To jot down notes and take ideas from
Every day when I wake up after seeing a weird dream, if it seems interesting enough to be taken into story-writing material, I write it down in my diary. There isn’t any set rule about what you write. Literally anything can fill the pages of a diary – poems, sketches, blog post ideas, gift ideas, bucket lists, to-do lists…you get the idea. And it’s an excellent place to store stuff – pressed leaves and petals, old stamps, tickets.
For taking time to analyze my feelings
Like when something messed up happens and things turn upside down. This sounds like something out of a movie, but you do agree that stuff like this happens once in a while, right?

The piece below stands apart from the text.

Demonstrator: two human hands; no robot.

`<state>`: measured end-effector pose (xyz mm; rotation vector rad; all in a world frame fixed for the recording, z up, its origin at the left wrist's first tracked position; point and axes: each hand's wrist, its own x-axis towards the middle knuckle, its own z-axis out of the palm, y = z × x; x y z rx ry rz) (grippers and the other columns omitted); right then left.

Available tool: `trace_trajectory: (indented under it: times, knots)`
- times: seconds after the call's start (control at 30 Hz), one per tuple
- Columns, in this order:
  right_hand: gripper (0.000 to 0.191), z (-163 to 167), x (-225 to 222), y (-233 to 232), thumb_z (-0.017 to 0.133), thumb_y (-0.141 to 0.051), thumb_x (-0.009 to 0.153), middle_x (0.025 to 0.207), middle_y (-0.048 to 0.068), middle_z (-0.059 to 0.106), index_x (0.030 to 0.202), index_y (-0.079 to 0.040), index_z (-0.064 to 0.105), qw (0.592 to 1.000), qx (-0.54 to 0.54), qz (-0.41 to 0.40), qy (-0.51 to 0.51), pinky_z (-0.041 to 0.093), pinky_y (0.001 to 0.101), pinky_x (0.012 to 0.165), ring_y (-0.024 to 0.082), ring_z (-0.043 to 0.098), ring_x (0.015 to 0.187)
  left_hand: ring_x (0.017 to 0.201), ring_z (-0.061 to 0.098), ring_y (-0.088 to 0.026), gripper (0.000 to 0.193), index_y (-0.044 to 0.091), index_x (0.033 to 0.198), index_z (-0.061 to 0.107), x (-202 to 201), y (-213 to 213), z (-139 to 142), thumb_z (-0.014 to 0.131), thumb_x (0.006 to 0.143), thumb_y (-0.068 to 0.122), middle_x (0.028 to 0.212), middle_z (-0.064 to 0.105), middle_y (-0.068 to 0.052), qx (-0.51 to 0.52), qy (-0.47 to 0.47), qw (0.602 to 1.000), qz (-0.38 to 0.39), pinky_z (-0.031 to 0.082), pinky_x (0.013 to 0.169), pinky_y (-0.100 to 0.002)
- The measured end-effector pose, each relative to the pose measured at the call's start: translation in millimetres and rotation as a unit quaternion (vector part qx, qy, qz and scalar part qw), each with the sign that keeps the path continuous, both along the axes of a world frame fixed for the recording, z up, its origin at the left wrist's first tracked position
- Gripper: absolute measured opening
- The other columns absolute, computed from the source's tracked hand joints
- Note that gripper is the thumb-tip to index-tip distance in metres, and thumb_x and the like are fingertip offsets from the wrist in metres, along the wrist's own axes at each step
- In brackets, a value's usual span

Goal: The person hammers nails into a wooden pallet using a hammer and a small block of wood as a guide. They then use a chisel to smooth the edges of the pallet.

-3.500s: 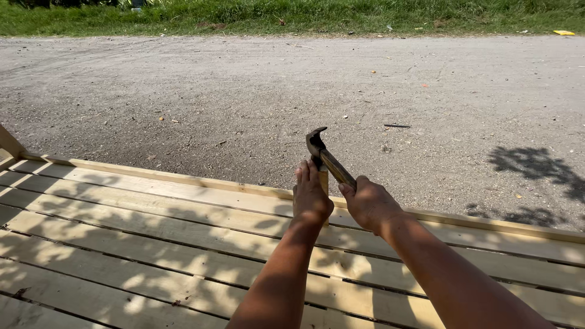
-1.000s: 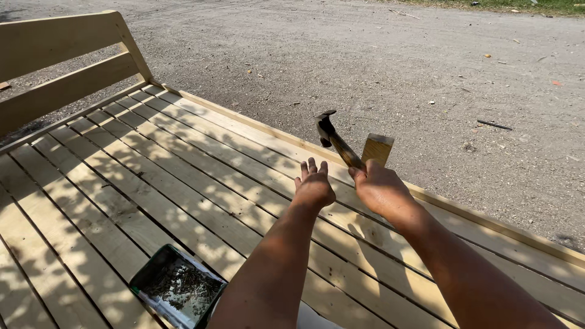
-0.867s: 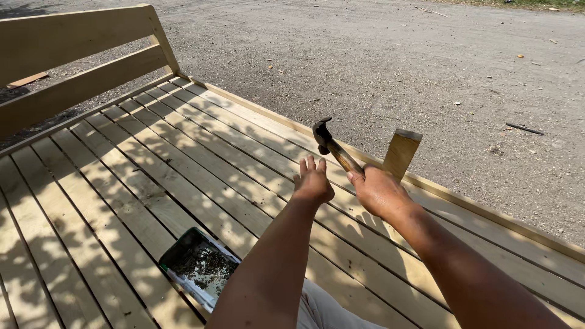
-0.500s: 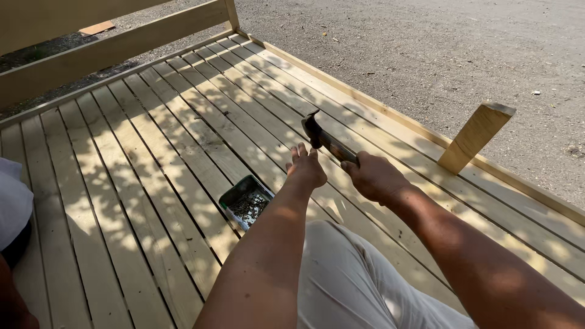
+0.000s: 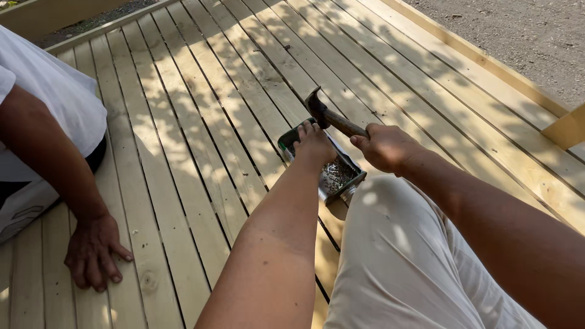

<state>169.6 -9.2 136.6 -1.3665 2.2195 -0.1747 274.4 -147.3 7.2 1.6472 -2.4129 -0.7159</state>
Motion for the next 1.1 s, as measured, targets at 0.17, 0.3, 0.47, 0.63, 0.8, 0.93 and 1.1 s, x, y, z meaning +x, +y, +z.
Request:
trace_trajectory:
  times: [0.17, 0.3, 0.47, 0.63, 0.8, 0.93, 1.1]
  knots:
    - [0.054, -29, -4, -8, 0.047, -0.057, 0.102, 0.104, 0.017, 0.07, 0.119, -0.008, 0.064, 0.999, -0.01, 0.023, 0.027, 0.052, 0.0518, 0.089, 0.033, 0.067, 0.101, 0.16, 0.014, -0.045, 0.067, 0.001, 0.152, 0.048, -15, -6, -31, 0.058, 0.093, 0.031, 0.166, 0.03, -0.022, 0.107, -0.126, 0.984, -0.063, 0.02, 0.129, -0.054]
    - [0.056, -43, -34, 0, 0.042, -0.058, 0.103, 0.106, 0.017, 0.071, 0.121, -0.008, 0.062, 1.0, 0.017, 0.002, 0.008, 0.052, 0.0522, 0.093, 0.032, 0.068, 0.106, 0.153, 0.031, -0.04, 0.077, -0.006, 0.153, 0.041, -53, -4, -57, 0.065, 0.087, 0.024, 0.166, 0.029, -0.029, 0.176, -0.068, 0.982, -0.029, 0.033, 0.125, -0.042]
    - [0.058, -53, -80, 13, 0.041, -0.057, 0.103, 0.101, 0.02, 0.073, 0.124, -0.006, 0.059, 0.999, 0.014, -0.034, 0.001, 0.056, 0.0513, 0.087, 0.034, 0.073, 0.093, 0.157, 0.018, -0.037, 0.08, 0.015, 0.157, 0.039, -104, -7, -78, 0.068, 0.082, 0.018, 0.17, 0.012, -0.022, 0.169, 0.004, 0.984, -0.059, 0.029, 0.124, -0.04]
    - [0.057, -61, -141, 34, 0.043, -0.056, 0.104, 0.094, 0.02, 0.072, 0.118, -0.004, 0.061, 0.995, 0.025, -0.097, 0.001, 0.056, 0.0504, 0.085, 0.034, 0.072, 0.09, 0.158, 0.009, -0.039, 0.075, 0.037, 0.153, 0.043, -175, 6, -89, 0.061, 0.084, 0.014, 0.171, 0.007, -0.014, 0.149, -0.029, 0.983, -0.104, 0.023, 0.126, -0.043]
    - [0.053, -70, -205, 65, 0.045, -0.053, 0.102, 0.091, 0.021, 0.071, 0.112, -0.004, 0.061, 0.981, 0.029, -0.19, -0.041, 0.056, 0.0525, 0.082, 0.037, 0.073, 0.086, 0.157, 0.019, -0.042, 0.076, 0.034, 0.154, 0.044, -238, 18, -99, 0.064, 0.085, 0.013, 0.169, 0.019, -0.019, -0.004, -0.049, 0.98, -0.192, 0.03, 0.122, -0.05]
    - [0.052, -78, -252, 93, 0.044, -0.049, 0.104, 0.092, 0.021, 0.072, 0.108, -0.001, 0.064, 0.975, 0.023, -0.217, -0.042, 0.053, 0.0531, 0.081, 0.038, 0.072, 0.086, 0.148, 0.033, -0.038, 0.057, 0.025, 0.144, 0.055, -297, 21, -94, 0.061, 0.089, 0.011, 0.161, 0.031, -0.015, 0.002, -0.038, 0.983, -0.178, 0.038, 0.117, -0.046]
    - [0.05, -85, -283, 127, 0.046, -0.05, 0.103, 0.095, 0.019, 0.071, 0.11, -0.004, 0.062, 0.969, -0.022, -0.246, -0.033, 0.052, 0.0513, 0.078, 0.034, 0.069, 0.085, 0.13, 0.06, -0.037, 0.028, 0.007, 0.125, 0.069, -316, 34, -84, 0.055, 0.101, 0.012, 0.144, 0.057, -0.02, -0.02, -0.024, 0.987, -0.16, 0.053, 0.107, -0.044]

Ha ha, here’s the most famous one. There are days I vent for pages and pages with angst-ridden writing. Or maybe I would just do this:
What a spectacular waste of ink. It’s been a looong time since I’ve been this angry. The thing is, most of the time I can’t even remember why. Most of the time it’s for a very stupid reason, actually. So I’m glad I just vent it out this way, only to realise that there’s nothing to be angry at, and also spare myself irrationally lashing out at people.
To motivate myself
Who knew writing You Can over and over was such a good motivator? It may not work for everyone, but it certainly worked for me.
Wow, this took longer than I thought it would take. So these are the main reasons why I keep a diary. I have a question, though. In the long run, what happens to these books? As of now, I have eight of them. Most likely that number will increase. And I’m a person who’d rather die than have someone else read them. DOES ANYONE KNOW WHAT HAPPENS TO OLD DIARIES CUZ I REALLY HAVE NO IDEA WHAT TO DO WITH MY BOOKS. Do you write in a diary? Or do you have any idea at all what happens to old diaries?